14 November 2013

Updates November 2013

I've done some buying and selling since my last post.  In fact, I feel some duty to keep my hypothetical readers informed of some of the most recent changes.

I wanted to buy MIND C.T.I. Ltd. (NASDAQ:MNDO) when it went down to $1.67 a share.  This is a stock I buy occasionally in the Fall and sell in the Spring if all goes well.  It's a nearly yearly trade.  In fact, if there's any one stock that justifies the title of this blog then it's MNDO.

Here's my first post about it in March of 2012.

Here's another one from a few days later.

Here's yet another from April 2012.

My last round of buying and selling MNDO was resolved in March 2013, but I failed to write about it until a more general update post in September.

Anyway, when I saw MNDO was down to $1.67 then I just had to buy it, but I had no liquid cash.  And there was nothing I was burning to sell in order to finance the buy.  Upon reflection, though I decided I could part with TICC Capital Corp. (NASDAQ:TICC).  TICC has been good to me, but I'm not sure I trust its balance sheet in the long term.  The dividends it pays - while awesome - could perhaps be better spent making its balance sheet more balanced.

I had previously purchased a total of 320 shares of TICC for a total of $2,807.98, including fees.  On 7 October I sold 388.03 shares of TICC (thanks to dividend reinvestment) for a total of $3,726.67 after fees.


I bought 2225 shares in MNDO at $1.67 a share.  I plan to sell them early next year.  I hope to make at least a 33% profit from the transactions.

More recently I discovered that a stock of which I'd been very proud - Cirrus Logic, Inc. (NASDAQ:CRUS) - needed to leave my portfolio.  I sold on the 13th of November.

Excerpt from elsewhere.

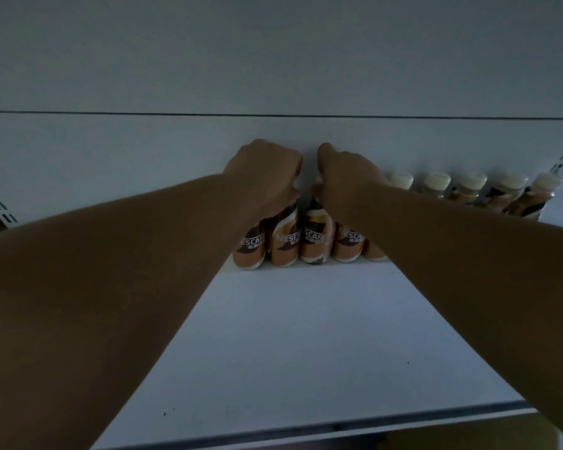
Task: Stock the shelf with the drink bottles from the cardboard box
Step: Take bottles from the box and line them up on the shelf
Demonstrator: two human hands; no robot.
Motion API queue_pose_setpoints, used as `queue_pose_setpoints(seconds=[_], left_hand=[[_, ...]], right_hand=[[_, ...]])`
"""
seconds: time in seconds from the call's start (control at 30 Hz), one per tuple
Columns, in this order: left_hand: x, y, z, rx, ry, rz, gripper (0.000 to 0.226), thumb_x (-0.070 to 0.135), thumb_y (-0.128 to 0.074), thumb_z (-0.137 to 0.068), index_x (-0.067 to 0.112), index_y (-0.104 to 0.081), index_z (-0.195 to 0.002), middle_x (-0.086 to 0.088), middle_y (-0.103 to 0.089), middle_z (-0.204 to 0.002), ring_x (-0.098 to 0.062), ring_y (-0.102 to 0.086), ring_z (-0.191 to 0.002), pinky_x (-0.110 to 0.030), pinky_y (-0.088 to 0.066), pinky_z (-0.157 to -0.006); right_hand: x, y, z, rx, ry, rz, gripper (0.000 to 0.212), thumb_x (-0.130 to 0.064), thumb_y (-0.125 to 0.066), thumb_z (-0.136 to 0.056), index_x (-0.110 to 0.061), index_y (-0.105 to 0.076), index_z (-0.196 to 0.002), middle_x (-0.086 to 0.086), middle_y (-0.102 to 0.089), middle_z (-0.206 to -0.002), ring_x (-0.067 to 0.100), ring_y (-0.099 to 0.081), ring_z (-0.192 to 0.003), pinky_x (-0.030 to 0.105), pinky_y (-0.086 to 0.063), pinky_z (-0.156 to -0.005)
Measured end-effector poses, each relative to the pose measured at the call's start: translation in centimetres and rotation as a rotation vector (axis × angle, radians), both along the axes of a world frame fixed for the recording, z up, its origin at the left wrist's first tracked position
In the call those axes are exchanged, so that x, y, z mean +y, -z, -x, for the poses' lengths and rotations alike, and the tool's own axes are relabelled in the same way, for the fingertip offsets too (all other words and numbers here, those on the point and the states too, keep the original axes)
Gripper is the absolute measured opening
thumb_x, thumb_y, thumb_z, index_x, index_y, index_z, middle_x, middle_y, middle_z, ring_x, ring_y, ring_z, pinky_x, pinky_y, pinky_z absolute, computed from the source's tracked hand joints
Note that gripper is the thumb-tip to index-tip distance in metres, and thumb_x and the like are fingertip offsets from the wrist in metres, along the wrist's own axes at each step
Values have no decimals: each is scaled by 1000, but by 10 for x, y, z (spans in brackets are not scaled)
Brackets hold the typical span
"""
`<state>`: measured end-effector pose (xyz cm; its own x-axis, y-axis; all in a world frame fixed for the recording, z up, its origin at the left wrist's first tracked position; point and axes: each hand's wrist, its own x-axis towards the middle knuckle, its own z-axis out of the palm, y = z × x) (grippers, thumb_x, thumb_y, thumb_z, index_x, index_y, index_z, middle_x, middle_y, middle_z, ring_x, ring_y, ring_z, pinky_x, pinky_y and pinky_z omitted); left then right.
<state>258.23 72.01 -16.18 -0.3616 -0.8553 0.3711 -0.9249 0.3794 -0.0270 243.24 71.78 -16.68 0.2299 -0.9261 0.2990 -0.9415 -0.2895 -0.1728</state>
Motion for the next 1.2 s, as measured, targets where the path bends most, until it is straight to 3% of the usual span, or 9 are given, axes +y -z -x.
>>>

I'd bought CRUS when it was at a recent low of $17.66 per share.  Since then it had shot up over $25 a share, and I considered selling it.  I decided, however, that I expected it to go still higher in the long term. CRUS makes components that have been used in various Apple products, and I expect Apple to remain a strong brand.  In fact, it was the success of the iPhone 5S that caused the price to jump over $25, I think.

News has surfaced that the new iPad Air does not contain one of the CRUS components that Apple offerings typically do.  As a direct result of this news the price of CRUS fell below $20, which sucks, but I was able to sell at $19.58 and walk away with a net profit of 10%.  I'm calling it a win.

CRUS does still contribute to Apple's success.  I understand the iPad Air still uses a CRUS codec, for instance, so it could be the stock is still a winner.  My instinct, though, is to sell.  Depending on how the relationship with Apple evolves I may wish I'd held on to it.

For now I have invested in Collectors Universe, Inc.(NASDAQ:CLCT).  I purchased 230 shares at $15.921 each, for a total of $3,671.82 including fees.

When priced below $16.25 a share the dividend yield on CLCT is over 8%, and unlike TICC the balance sheet is beautiful.  CLCT can definitely afford to pay its dividends.  I plan to hold on to it for a while, but it may end up simply being a place to store value while I wait for another investment opportunity to make itself known.